▸ Your instructions
Give the data a second time, exactly and in full.

▸ Collected data
# # # # #

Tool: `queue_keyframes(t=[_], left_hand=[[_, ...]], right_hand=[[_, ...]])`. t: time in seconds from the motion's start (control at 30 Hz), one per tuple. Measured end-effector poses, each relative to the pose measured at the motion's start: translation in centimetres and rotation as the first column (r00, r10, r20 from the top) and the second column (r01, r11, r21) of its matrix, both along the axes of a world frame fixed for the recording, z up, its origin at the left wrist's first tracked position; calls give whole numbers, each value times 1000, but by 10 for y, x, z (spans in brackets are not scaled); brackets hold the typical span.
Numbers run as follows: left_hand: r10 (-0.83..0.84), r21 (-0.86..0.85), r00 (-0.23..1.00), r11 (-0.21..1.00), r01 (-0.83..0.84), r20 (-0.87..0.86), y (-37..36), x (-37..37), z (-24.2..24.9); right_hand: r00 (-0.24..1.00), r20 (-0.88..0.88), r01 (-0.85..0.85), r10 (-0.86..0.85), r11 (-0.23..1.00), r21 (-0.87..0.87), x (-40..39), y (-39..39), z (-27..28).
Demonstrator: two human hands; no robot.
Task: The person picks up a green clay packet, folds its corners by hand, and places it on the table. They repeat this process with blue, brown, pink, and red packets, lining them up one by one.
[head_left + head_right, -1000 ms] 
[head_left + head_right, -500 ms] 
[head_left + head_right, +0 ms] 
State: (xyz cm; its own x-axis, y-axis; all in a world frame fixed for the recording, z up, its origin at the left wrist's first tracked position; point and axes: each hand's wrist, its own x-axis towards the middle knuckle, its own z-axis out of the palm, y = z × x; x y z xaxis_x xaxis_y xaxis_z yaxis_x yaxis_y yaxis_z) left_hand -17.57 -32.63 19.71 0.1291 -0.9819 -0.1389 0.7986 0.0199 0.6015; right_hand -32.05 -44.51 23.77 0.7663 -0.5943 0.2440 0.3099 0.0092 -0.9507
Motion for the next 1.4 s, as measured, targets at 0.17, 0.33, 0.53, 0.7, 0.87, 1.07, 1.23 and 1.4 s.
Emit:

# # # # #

▸ Expected output
Tool: `queue_keyframes(t=[_], left_hand=[[_, ...]], right_hand=[[_, ...]])`. t: time in seconds from the motion's start (control at 30 Hz), one per tuple. Measured end-effector poses, each relative to the pose measured at the motion's start: translation in centimetres and rotation as the first column (r00, r10, r20 from the top) and the second column (r01, r11, r21) of its matrix, both along the axes of a world frame fixed for the recording, z up, its origin at the left wrist's first tracked position; calls give whole numbers, each value times 1000, but by 10 for y, x, z (spans in brackets are not scaled); brackets hold the typical span.
Numbers run as follows: left_hand: r10 (-0.83..0.84), r21 (-0.86..0.85), r00 (-0.23..1.00), r11 (-0.21..1.00), r01 (-0.83..0.84), r20 (-0.87..0.86), y (-37..36), x (-37..37), z (-24.2..24.9); right_hand: r00 (-0.24..1.00), r20 (-0.88..0.88), r01 (-0.85..0.85), r10 (-0.86..0.85), r11 (-0.23..1.00), r21 (-0.87..0.87), x (-40..39), y (-39..39), z (-27..28).
Demonstrator: two human hands; no robot.
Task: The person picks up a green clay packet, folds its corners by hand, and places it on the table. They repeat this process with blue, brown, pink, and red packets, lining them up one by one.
[head_left + head_right, -1000 ms] 
[head_left + head_right, -500 ms] 
[head_left + head_right, +0 ms] 
State: (xyz cm; its own x-axis, y-axis; all in a world frame fixed for the recording, z up, its origin at the left wrist's first tracked position; point and axes: each hand's wrist, its own x-axis towards the middle knuckle, its own z-axis out of the palm, y = z × x; x y z xaxis_x xaxis_y xaxis_z yaxis_x yaxis_y yaxis_z) left_hand -17.57 -32.63 19.71 0.1291 -0.9819 -0.1389 0.7986 0.0199 0.6015; right_hand -32.05 -44.51 23.77 0.7663 -0.5943 0.2440 0.3099 0.0092 -0.9507
Motion for the next 1.4 s, as measured, targets at 0.17, 0.33, 0.53, 0.7, 0.87, 1.07, 1.23 and 1.4 s.
Emit:

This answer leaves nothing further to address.